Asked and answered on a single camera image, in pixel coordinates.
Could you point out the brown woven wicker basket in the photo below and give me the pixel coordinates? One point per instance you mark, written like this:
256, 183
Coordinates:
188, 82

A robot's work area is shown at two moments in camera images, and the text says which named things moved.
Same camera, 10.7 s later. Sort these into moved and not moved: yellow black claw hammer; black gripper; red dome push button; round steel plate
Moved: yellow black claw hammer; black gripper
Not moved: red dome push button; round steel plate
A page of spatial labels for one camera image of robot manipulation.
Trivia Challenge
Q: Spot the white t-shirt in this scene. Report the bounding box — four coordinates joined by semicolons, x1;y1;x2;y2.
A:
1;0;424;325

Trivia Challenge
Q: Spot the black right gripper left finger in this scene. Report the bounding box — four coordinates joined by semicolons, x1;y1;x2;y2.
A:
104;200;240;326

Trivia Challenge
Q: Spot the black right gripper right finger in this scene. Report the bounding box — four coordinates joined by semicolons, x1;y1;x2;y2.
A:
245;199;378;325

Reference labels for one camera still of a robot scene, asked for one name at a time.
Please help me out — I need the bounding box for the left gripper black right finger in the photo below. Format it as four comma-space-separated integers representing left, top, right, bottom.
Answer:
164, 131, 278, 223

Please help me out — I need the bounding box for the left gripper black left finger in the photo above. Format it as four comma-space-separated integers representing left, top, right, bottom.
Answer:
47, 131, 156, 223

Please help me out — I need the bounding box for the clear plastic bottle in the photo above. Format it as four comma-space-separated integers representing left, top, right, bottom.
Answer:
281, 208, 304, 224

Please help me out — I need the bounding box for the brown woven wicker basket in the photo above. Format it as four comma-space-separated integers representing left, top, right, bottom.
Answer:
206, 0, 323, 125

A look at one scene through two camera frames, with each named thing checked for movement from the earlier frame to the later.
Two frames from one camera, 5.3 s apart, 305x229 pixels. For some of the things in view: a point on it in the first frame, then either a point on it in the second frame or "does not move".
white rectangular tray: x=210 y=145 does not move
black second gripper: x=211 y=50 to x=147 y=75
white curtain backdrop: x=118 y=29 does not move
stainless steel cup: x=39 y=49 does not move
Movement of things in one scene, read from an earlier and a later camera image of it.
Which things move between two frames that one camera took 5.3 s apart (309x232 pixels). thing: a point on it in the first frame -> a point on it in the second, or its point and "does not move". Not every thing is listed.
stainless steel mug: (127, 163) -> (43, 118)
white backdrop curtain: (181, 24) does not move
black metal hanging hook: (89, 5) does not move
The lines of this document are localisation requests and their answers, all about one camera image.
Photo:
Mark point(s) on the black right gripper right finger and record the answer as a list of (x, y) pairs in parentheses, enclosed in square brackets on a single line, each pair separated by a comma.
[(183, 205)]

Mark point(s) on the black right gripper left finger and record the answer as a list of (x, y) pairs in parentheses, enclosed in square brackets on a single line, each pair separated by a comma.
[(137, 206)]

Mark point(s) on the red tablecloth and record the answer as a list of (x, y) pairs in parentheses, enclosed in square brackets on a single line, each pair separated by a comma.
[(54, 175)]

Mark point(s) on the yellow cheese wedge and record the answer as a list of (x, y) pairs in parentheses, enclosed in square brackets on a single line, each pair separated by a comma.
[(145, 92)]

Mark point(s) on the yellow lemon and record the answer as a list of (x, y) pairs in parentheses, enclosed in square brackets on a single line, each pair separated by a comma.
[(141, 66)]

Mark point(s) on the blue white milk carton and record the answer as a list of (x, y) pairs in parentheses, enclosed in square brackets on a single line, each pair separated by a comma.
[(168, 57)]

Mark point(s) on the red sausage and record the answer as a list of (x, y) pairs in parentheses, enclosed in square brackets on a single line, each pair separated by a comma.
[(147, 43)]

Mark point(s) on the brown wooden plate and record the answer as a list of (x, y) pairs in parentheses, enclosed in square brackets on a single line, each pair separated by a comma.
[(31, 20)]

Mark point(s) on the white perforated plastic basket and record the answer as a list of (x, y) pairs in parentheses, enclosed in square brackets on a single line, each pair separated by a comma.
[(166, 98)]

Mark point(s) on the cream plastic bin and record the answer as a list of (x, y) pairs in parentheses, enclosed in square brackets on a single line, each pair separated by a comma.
::::::
### Exercise description
Only the lines from the opening of the material through the line with "A robot's work" should be echoed, exactly as written.

### Written solution
Asked and answered on a single camera image, in pixel coordinates.
Could you point out the brown woven wicker basket in the photo below and give me the pixel coordinates? One point per instance you mark, written like this:
256, 183
Coordinates:
188, 82

A robot's work area is shown at two moments in camera images, and the text says which named things moved.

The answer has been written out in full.